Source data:
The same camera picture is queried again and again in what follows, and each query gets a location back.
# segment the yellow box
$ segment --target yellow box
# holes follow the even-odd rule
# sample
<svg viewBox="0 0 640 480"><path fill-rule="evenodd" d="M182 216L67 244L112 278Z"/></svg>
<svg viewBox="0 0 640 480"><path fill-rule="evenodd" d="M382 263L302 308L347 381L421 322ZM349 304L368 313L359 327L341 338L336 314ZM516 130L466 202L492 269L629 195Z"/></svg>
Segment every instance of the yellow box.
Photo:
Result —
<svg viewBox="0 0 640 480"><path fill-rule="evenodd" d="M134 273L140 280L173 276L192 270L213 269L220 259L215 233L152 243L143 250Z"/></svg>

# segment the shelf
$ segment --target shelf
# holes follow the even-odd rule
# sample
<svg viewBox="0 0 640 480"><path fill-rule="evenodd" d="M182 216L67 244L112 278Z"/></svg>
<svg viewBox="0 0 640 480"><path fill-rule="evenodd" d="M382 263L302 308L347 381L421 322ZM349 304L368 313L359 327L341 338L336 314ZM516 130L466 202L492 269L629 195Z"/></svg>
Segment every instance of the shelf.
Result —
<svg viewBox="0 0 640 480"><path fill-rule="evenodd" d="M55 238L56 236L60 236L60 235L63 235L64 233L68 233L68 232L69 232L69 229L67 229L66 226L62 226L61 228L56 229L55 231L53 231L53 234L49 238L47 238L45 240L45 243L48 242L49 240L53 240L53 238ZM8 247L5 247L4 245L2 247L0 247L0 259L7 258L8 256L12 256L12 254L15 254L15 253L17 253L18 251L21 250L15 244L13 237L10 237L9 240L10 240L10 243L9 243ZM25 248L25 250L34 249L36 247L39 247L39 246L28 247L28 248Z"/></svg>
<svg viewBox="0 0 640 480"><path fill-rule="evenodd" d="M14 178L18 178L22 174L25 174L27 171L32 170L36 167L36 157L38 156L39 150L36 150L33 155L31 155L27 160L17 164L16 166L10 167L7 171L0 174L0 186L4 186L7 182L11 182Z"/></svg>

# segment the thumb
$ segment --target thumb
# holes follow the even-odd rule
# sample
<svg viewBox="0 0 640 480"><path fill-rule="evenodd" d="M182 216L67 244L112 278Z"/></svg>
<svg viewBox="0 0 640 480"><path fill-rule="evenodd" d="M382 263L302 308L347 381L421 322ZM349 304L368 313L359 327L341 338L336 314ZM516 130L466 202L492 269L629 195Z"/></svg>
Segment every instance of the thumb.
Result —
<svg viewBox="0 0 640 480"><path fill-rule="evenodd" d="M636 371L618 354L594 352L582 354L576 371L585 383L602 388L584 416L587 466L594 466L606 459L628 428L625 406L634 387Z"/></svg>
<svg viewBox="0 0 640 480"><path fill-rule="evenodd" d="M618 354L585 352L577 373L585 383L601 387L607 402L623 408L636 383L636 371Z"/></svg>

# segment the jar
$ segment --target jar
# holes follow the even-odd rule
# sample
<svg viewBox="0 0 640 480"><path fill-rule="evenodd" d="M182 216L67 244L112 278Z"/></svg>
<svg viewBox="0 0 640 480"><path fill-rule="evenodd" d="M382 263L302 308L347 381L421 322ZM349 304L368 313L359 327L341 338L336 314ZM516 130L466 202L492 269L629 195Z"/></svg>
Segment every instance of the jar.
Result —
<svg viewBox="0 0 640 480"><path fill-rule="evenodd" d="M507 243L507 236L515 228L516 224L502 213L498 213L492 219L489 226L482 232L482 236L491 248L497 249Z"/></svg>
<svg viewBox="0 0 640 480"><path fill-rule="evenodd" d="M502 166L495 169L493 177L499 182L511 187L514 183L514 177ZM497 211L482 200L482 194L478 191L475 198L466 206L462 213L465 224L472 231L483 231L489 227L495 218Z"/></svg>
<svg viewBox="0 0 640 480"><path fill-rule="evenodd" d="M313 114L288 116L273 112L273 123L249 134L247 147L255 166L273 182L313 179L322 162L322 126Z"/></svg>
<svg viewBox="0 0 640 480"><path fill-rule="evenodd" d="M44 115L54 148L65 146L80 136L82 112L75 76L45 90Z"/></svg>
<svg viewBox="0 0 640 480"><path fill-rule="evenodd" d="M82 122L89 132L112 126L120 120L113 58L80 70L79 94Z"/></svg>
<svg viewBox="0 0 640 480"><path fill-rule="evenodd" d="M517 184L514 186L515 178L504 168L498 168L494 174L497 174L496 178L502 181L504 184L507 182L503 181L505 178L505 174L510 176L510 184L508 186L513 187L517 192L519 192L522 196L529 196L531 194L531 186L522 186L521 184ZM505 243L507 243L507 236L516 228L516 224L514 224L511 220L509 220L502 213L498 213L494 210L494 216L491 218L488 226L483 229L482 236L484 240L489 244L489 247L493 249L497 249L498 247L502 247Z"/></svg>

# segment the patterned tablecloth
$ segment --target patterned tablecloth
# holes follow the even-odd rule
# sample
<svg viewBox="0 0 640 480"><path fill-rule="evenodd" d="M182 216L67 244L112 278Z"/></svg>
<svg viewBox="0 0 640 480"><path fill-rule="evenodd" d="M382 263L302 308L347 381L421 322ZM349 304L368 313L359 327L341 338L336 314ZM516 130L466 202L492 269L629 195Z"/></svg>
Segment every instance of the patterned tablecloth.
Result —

_About this task:_
Locate the word "shelf" in the records and collect each line it appears in.

_Problem solution:_
# segment the shelf
$ segment --target shelf
Segment every instance of the shelf.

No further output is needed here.